テキスタイルデザインコース 「JAPAN YARN FAIR & 総合展 THE 尾州」に出展、学生作品3展が「ジャパン・テキスタイルコンテスト2022」学生部門 シーズ賞を受賞

 2023年2月16日、17日で開催された「JAPAN YARN FAIR & 総合展『THE 尾州』」にテキスタイルデザインコースが、2022年夏に開催された国際芸術祭「あいち2022」パートナーシップ事業のいちのみや芸術商店街で制作したテキスタイル作品を展示、また、同時に開催された「ジャパン・テキスタイルコンテスト2022」に学生が出展、テキスタイルデザインコース 4年 江口桃世さん「ぽい字」、納家順さん「経験」、3年 細江優花さん「Neon」がシーズ賞を受賞。さらに学生がデザインし、一宮の「匠ネットワーク」の支援により生地と衣装を制作する「翔工房」に3年杉山春花さんが参加、その成果を展示。織物工場で織機の操作を行い、自らの企画でものづくりを実践する「尾州の匠ものづくりリレー」には4年山路芽衣さんが参加、完成したテキスタイルを発表しました。  一宮市のブースでは、「いちのみや芸術商店街」の取り組みについてパネルで紹介。制作したテキスタイル作品の「祈織(いのり)」とBOXアートの一部を展示し、アート作品で会場を彩りました。
 「ジャパン・テキスタイルコンテスト2022」は次代のテキスタイル産業を担う人材の発掘・育成を目的とする、国内では貴重な、デザイン画ではなく現物生地によるコンテスト。江口さんの「ぽい字」は、“字”をモチーフにした大きな柄とかすれが洗練された印象の型染による浴衣生地。浴衣に仕立てたらさぞや、と想像させる作品です。納家さんの「経験」は、素直に気持ちを表現した作品で、様々な模様をカラフルな色彩の友禅染めで表現、刺繍も加えた華やかな作品。ポップな仕上がりが印象的です。細江さんの「Neon」は、夜のネオンをイメージしたカラフルな織物。反射する素材も用い、色彩感覚が高く評価されました。

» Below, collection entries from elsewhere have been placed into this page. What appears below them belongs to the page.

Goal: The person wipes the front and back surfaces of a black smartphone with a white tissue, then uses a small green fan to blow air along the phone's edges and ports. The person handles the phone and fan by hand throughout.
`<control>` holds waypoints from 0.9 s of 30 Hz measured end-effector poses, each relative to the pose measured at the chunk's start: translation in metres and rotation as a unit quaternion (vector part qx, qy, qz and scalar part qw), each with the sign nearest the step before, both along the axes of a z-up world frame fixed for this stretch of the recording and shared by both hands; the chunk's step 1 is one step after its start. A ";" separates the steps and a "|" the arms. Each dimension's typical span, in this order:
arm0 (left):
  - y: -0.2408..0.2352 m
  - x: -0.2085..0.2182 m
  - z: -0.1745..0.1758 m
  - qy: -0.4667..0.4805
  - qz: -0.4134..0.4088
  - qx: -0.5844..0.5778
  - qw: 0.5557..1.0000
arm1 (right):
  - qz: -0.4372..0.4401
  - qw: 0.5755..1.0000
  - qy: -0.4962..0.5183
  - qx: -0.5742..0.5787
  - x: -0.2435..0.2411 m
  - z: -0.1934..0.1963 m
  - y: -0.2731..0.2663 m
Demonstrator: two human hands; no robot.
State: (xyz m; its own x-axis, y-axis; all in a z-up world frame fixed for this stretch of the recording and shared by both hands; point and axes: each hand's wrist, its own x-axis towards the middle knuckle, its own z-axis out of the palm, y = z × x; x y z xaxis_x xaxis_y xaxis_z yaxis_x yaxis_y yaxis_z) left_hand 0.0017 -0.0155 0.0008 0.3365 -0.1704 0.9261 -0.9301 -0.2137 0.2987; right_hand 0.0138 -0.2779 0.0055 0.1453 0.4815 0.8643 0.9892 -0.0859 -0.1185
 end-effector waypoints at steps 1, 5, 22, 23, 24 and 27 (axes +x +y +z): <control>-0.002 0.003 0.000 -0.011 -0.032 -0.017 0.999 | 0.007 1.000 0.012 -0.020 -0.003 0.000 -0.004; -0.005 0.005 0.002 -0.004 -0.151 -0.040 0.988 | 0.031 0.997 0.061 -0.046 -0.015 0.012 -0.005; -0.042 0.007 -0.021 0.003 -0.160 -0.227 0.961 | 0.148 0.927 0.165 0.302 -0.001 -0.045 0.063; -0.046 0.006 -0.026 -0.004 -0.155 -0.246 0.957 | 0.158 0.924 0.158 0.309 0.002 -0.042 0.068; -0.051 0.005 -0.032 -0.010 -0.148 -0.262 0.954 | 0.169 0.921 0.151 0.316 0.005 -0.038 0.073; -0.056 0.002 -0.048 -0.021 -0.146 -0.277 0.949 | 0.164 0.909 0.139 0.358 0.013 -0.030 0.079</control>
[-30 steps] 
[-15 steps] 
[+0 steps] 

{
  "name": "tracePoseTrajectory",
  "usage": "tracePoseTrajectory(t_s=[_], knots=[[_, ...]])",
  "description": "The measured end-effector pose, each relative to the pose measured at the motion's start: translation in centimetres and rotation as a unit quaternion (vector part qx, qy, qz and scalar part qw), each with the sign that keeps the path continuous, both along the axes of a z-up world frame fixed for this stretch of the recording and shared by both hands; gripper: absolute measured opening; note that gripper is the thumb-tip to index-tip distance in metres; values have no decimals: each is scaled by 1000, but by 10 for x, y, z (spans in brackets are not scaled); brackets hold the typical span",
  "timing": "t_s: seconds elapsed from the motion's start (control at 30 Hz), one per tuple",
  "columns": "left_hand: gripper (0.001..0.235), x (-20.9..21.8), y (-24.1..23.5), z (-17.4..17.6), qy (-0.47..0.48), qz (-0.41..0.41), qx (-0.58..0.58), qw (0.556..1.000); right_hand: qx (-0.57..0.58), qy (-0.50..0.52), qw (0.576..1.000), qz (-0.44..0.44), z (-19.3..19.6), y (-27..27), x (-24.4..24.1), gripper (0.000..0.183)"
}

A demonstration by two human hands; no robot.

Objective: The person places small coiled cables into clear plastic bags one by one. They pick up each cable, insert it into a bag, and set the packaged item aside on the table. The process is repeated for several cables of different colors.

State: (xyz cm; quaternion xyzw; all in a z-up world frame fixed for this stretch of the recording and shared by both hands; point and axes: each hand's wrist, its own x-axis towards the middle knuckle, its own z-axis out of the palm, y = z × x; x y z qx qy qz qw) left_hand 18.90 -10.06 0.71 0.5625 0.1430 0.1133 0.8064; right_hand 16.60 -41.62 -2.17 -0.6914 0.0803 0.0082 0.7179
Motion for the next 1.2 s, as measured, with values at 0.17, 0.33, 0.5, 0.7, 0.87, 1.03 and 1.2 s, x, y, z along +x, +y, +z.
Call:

 「翔工房」の杉山さんの作品「冬のダイヤモンド」は、光を反射する糸を織り込んだチェックのテキスタイル。レトロテイストのあるワンピースとして仕上げ、カチューシャやバッグなどの小物と合わせ、お洒落な作品となりました。会場では、事前に一宮ファッションデザインセンターで行われたファッションショーの様子も流され映像に見入るお客さんも見受けられました。 「尾州の匠ものづくりリレー」の山路さんの作品「陶冶」は、明治時代の工芸品に用いられた超絶技法がモチーフ、繊細さと華やかさがテーマとなっています。深みのある色合いの素材を使いイメージ通りの重厚できらびやかな仕上がりの生地となりました。

 これらの展示に加え、16日の午後には、例年有松絞り手ぬぐいブランドプロジェクトでお世話になっているSUZUSANクリエイティブ・ディレクター村瀬弘行氏のスペシャルセミナー「手元の魅力・日本の価値の伝え方」が開催されました。会場に詰めかけた多く受講者とともにテキスタイルデザインコースの学生もセミナーを受講しました。学生にとって通常の講義でも馴染み深い村瀬氏のお話ですが、留学からSUZUSANを起業するまでの経緯や、商品開発に関する「素材」「技術」「要素」の組み合わせの考え方、SUZUSANが顧客のターゲットとして考える日本にとらわれない「冷蔵庫に醤油の入っていない人」といったマーケティングの考え方など、あらためて、伝統を現代へつなげるための方法を考えさせられる意義深いセミナーとなりました。